The final step in our day in the life example is arguably the most important: the point at which a single significant change in the data or an overall trend prompts a coach or member of the performance staff to act upon it. The number of flags that a player has is summed in the final column of the Readiness Report to help you assess the relative risk of them getting injured. This column can quickly be sorted to show the players with the highest risk at the top.

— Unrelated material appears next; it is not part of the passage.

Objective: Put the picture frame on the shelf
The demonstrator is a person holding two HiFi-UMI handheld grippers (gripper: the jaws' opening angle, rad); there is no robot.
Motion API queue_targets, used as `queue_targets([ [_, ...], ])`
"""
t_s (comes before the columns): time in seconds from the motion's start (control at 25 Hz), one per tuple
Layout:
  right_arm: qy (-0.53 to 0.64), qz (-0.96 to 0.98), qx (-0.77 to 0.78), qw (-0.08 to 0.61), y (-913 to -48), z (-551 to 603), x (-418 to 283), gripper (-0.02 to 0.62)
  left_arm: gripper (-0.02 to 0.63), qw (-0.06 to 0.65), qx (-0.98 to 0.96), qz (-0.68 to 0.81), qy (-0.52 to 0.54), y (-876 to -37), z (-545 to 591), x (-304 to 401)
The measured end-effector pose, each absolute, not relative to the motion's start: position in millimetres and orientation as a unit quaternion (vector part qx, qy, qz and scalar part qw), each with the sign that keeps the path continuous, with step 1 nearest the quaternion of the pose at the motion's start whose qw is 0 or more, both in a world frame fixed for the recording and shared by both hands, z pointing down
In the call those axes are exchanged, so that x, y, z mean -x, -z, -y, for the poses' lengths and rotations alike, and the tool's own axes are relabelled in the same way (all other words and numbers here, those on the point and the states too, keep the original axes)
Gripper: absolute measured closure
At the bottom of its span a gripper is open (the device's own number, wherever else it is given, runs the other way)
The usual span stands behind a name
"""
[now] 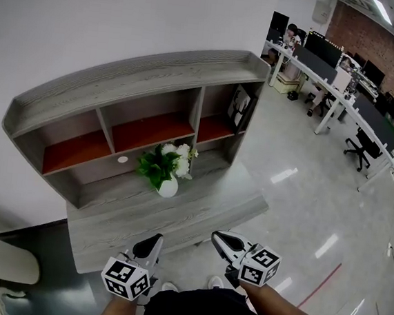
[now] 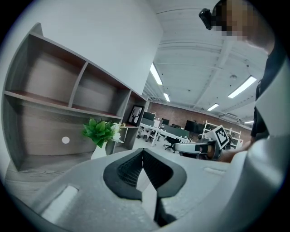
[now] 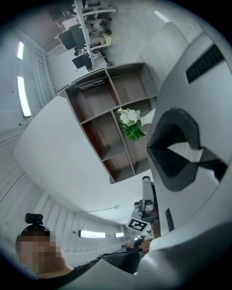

If a player is at or near the top of the injury risk list or exceeds a certain number of flags, this could inform a group-based decision, such as squad selection for the next match or group training session planning. Smartabase also contributes to individualized actions, like restricting or expanding a player’s activities based on their medical status, emphasizing recovery when their wellness is compromised, and adjusting their intensity or volume on the pitch or in the gym because of their overall workload.
Switching to the availability canvas provides a breakdown of each player’s current medical status and training/performance for the latest session. The former is typically controlled by medical staff, but the latter can be updated to reflect the discussions you’ve had as an interdisciplinary group. This ensures that the input of coaches and performance practitioners is considered as you work through the Readiness Profile.
For example, there may be a player who is cleared to play on a medical basis, but based on their Readiness Profile, you feel an intervention is needed, such as decreasing their load today during team training. You can update their status by simply clicking on the row in the table, going into the Availability Record, and making the necessary change. Football clubs using these day-in-the-life workflows have reported time savings, increased accountability, improved communication, and more informed decision-making.